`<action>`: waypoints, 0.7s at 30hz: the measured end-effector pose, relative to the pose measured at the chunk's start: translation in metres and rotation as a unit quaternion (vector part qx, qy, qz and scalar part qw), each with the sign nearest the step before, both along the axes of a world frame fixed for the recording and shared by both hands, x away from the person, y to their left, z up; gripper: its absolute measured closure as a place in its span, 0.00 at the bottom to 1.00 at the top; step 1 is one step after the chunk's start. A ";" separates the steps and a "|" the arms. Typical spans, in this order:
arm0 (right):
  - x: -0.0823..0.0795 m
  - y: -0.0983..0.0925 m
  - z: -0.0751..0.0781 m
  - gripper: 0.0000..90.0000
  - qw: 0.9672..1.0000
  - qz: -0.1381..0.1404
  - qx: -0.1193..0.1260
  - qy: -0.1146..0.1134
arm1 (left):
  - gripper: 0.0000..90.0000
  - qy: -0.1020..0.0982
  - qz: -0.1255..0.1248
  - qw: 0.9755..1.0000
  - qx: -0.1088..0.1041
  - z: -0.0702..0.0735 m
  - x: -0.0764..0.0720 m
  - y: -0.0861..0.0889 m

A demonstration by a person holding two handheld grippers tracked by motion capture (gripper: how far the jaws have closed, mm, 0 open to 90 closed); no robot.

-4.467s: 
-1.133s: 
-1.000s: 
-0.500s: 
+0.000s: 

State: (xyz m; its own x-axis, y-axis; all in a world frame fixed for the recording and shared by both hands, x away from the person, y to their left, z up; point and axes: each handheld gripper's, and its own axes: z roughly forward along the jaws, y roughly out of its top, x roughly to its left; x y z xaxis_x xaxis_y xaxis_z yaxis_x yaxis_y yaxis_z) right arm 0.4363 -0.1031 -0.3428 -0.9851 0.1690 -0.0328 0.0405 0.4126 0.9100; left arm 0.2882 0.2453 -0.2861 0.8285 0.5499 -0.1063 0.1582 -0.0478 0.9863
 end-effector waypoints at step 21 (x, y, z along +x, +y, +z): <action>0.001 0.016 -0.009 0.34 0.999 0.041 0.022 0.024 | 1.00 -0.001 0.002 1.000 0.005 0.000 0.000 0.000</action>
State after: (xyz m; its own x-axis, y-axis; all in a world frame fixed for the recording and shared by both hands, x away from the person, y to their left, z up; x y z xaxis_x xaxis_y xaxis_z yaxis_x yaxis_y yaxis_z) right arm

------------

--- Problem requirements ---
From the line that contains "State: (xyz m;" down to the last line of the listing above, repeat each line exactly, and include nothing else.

--- Exercise output ---
State: (xyz m; its own x-axis, y-axis; all in a world frame fixed for the recording and shared by both hands, x away from the person, y to their left, z up; point and axes: each handheld gripper's, and its own axes: z roughly forward along the jaws, y roughly out of its top, x roughly to its left; x y z xaxis_x xaxis_y xaxis_z yaxis_x yaxis_y yaxis_z) right arm 0.4363 -0.1031 -0.3428 -0.9851 0.1690 -0.0328 0.0405 0.4126 0.9100; left arm 0.2882 0.2453 -0.2861 0.8285 0.5499 -0.1063 0.1582 -0.0478 0.9863
 end-effector waypoints at step 21 (x, y, z along +x, +y, +z): <action>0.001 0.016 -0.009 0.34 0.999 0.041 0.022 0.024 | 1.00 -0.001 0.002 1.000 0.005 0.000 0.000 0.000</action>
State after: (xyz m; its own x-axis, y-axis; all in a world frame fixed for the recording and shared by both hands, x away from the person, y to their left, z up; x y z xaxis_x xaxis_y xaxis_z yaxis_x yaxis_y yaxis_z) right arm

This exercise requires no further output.